- The problem:
Return every line of the data below that includes the string "pink".
▬▬▬▬▬▬
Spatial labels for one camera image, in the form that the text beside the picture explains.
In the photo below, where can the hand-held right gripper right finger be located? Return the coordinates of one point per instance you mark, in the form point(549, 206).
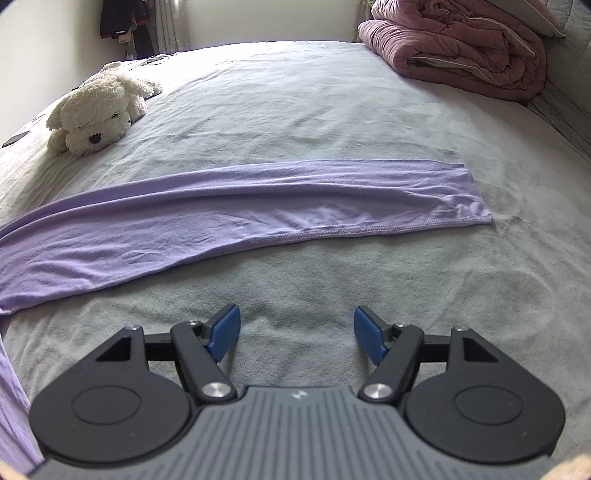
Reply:
point(369, 334)

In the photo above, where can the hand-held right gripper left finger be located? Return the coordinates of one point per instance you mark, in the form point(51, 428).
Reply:
point(226, 330)

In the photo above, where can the purple pants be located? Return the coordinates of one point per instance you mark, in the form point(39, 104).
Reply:
point(231, 207)

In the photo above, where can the hanging dark clothes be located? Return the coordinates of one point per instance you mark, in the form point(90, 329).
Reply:
point(124, 23)

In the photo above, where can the white plush dog toy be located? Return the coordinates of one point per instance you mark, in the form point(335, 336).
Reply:
point(97, 110)

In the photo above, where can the black phone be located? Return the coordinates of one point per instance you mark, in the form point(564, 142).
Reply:
point(14, 139)

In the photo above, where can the grey quilted headboard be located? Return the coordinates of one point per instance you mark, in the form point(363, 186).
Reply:
point(570, 115)

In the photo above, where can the pink folded quilt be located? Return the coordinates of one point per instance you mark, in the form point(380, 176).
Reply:
point(461, 46)

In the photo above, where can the grey star-print curtain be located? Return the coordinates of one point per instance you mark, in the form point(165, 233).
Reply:
point(173, 25)

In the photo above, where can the pink and grey pillow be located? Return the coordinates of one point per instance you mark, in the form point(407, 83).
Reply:
point(531, 14)
▬▬▬▬▬▬
- Task response:
In the photo above, where can the pink folded quilt be located? Return the coordinates of one point per instance you mark, in the form point(380, 176).
In the photo above, where can the pink and grey pillow be located? Return the coordinates of one point per instance you mark, in the form point(407, 83).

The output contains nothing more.